◆ **EXERCISE INSTRUCTIONS**
The copy should hold exactly the lines below from the one that contains "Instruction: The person" through the one that contains "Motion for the" and nothing else, so no pictures.

◆ **INFORMATION SUPPLIED**
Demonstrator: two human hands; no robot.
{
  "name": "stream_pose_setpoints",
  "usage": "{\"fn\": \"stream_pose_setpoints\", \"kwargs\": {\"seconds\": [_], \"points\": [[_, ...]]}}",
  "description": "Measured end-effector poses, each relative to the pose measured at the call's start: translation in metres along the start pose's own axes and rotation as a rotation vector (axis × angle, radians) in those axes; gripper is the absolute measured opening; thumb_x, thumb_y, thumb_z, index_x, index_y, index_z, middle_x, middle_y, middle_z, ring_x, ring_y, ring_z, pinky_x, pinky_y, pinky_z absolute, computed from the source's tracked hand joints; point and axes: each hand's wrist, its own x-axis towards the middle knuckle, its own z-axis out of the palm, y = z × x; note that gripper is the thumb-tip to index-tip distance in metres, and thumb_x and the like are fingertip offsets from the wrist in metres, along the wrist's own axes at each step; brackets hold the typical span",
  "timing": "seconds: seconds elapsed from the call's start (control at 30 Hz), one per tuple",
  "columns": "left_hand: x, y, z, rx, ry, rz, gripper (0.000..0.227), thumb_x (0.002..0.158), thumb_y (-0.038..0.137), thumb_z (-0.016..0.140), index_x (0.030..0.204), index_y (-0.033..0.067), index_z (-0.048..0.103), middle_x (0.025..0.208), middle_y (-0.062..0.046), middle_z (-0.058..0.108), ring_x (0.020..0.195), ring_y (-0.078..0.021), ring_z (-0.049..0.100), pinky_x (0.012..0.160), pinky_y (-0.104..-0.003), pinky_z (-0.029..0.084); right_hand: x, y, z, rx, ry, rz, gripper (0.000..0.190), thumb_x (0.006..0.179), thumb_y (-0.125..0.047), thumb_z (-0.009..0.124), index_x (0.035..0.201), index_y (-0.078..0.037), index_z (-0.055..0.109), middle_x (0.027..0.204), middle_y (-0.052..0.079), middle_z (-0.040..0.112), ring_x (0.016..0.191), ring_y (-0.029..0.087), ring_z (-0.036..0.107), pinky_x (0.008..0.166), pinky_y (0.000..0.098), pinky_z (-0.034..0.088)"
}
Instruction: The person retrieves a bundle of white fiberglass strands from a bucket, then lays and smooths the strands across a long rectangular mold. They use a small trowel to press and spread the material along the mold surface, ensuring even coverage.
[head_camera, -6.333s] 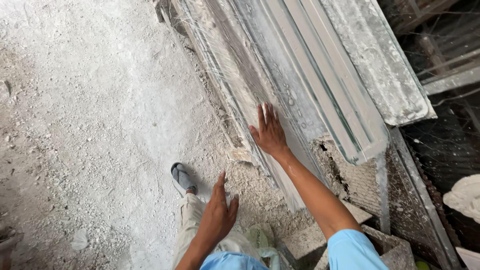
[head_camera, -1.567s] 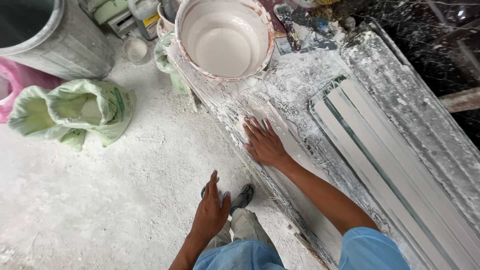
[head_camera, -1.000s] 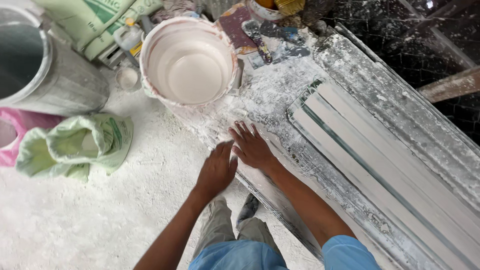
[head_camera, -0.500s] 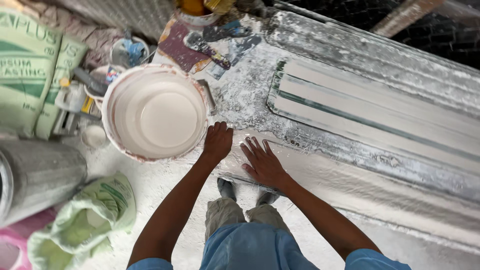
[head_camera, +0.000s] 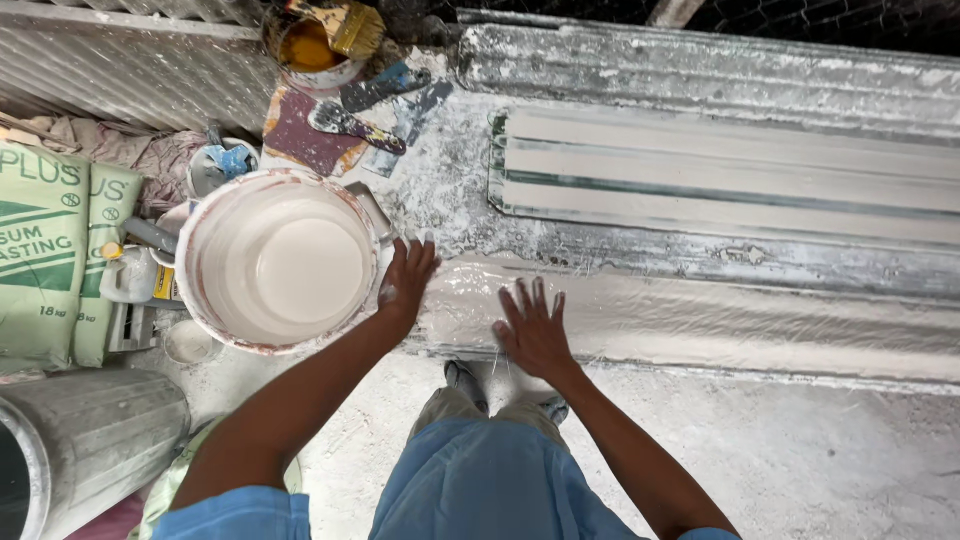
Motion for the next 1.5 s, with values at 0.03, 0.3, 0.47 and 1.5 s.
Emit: {"fn": "stream_pose_setpoints", "kwargs": {"seconds": [0.03, 0.3, 0.47, 1.5], "points": [[0.002, 0.001, 0.000, 0.092, -0.027, -0.006, 0.085, 0.097, 0.028, 0.064, 0.164, 0.0204, 0.013, 0.171, -0.011, 0.014, 0.148, -0.0343, 0.027, 0.115, -0.060, 0.023, -0.003, 0.007, 0.000, 0.025, 0.019, 0.031, 0.070, 0.105, -0.055, 0.025, 0.159, -0.011, 0.030, 0.165, 0.025, 0.023, 0.153, 0.049, 0.009, 0.114, 0.0763, 0.003], [0.035, 0.026, 0.019, 0.396, -0.048, 0.159, 0.097, 0.098, 0.030, 0.060, 0.167, 0.0204, -0.007, 0.172, 0.001, -0.008, 0.155, -0.0254, 0.002, 0.122, -0.056, 0.001, -0.041, 0.050, -0.007, 0.210, 0.246, 0.153, 0.058, 0.107, -0.041, 0.034, 0.153, -0.007, 0.040, 0.161, 0.029, 0.031, 0.153, 0.054, 0.011, 0.118, 0.0725, 0.010], [0.096, 0.077, 0.014, 0.208, 0.136, 0.213, 0.081, 0.101, 0.032, 0.052, 0.166, 0.0191, 0.005, 0.174, 0.004, 0.001, 0.158, -0.0191, 0.004, 0.128, -0.051, -0.001, -0.058, 0.074, -0.012, 0.307, 0.363, 0.234, 0.052, 0.108, -0.035, 0.038, 0.150, -0.005, 0.044, 0.159, 0.028, 0.035, 0.154, 0.053, 0.014, 0.120, 0.0691, 0.013], [0.105, 0.055, -0.105, 0.072, 0.247, 0.482, 0.082, 0.098, 0.028, 0.056, 0.166, 0.0185, 0.010, 0.173, -0.008, 0.002, 0.158, -0.0286, 0.004, 0.123, -0.053, 0.004, -0.038, 0.108, -0.013, -0.036, 0.063, 0.659, 0.084, 0.102, -0.061, 0.024, 0.158, 0.001, 0.021, 0.169, 0.018, 0.016, 0.153, 0.050, -0.003, 0.119, 0.0674, 0.001]]}}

◆ **ANSWER TO THIS TASK**
Instruction: The person retrieves a bundle of white fiberglass strands from a bucket, then lays and smooths the strands across a long rectangular mold. They use a small trowel to press and spread the material along the mold surface, ensuring even coverage.
[head_camera, -6.333s] 
[head_camera, -1.567s] 
[head_camera, -1.000s] 
[head_camera, -0.500s] 
[head_camera, +0.000s] 
Motion for the next 1.5 s, with values at 0.03, 0.3, 0.47 and 1.5 s.

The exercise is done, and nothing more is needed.